It should be understood that, although the steps in the flowcharts related to the embodiments described above are sequentially shown as indicated by arrows, these steps are not necessarily sequentially performed in the order indicated by the arrows. The steps are not strictly limited to the order of execution unless explicitly recited herein, and the steps may be executed in other orders. Moreover, at least some of the steps in the flowcharts described in the above embodiments may include a plurality of steps or a plurality of stages, which are not necessarily performed at the same time, but may be performed at different times, and the order of the steps or stages is not necessarily performed sequentially, but may be performed alternately or alternately with at least some of the other steps or stages.

Based on the same inventive concept, the embodiment of the application also provides a median approximation finding device of the data set for realizing the above related median approximation finding method of the data set. The implementation of the solution provided by the apparatus is similar to the implementation described in the above method, so the specific limitation in the embodiments of the median approximation searching apparatus for one or more data sets provided below may be referred to the limitation of the median approximation searching method for a data set hereinabove, and will not be repeated here.

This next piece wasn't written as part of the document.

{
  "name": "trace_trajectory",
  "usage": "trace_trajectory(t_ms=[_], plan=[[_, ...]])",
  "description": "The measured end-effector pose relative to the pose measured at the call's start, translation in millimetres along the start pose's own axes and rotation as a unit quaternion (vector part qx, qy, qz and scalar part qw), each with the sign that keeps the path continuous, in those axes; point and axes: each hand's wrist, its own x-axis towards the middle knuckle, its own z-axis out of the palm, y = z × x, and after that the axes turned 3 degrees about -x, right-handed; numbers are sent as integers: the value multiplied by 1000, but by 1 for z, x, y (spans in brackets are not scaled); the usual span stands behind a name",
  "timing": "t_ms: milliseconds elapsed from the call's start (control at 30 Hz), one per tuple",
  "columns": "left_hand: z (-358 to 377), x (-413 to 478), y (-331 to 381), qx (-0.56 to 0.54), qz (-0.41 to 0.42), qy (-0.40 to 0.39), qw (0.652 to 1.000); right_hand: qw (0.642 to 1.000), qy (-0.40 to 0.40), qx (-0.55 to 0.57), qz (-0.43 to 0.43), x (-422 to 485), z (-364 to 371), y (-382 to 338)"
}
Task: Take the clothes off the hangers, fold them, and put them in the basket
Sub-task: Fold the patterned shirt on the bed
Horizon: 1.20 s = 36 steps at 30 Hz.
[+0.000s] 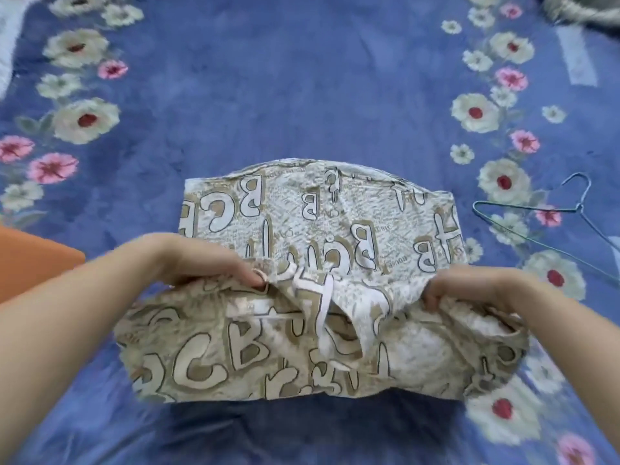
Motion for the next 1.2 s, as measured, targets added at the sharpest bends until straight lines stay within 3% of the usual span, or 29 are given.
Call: trace_trajectory(t_ms=[100, 200, 333, 500, 600, 700, 800, 867, 933, 1000, 1067, 1133, 1200], plan=[[-50, 10, 33, 55, 72, 156, 984, 994, 98, -32, -22, 30, -41, -19], [-74, 46, 40, 178, 102, 404, 892, 957, 269, -96, -40, 71, -57, -22], [-66, 91, 15, 230, 88, 437, 865, 928, 348, -133, -13, 103, -42, -10], [-61, 114, 3, 256, 76, 541, 797, 902, 414, -117, 14, 119, -35, 11], [-69, 119, 5, 199, 139, 605, 759, 882, 457, -116, -14, 134, -40, 19], [-71, 123, 10, 133, 146, 683, 703, 839, 536, -91, -31, 142, -35, 11], [-36, 127, 22, 139, 211, 673, 695, 819, 553, -94, -122, 139, -2, -17], [11, 134, 29, 188, 251, 621, 718, 829, 490, -166, -213, 136, 33, -37], [48, 149, 27, 255, 235, 561, 752, 824, 428, -262, -261, 140, 55, -45], [48, 162, 14, 261, 178, 549, 773, 837, 384, -310, -239, 149, 48, -41], [21, 170, -6, 247, 107, 573, 774, 865, 353, -310, -178, 161, 22, -23], [-12, 168, -29, 242, 49, 592, 767, 846, 376, -351, -140, 172, -3, 4], [-34, 160, -47, 208, 10, 611, 764, 861, 384, -323, -81, 178, -20, 27]])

In one embodiment, as shown in FIG. 5, a median approximation lookup apparatus for a data set is provided, the data set comprising a plurality of arrays, the plurality of arrays characterizing a data distribution using the same mean and standard deviation. The device comprises: a data acquisition module 510, a mean standard deviation determination module 520, a cumulative frequency distribution table construction module 530, a median approximation determination module 540, and a loop processing module 550, wherein:

a data acquisition module 510, configured to acquire a current state of the current array to be processed and a predefined approximate median lookup event.

The mean standard deviation determining module 520 is configured to determine a mean and a standard deviation of the array to be processed according to a predefined approximate median lookup event current state.

The cumulative frequency distribution table construction module 530 is configured to construct a cumulative frequency distribution table according to the mean and the standard deviation, where the cumulative frequency distribution table includes a plurality of data packets, and the data packets are divided by the array to be processed.

The median approximation determining module 540 is configured to find a data packet in which a median approximation of the array to be processed is located based on the cumulative frequency distribution table and a current state of a predefined approximation median lookup event, determine a median approximation of the array to be processed, and transmit the mean, standard deviation, median approximation, and a location identifier of the data packet in which the median approximation is located to a next array, and if the current state of the predefined approximation median lookup event is the first state, switch the first state to the second state.

The loop processing module 550 is configured to control the data acquisition module to perform an operation of acquiring the current states of the to-be-processed arrays and the predefined approximate median lookup event until the median approximations of all the arrays in the data set are found.

According to the median approximation searching device of the data set, a two-state mechanism is introduced, the mean value and the standard deviation of the to-be-processed array are determined according to the current state of the predefined approximation median searching event, then the accumulated frequency distribution table is constructed, the data packet where the median approximation of the to-be-processed array is located is searched through the accumulated frequency distribution table and the current state of the predefined approximation median searching event, and the median approximation is determined, so that the array approximation median can be searched without ordering operation, the searching process is simplified, and after the median approximation of the current to-be-processed array is searched, the mean value, the standard deviation, the median approximation and the position identification of the data packet where the median approximation are located are transmitted to the next array, so that the median searching of the next array is facilitated, the comparison and exchange operations between data are reduced, the time cost is saved, and the searching efficiency can be improved by adopting the device.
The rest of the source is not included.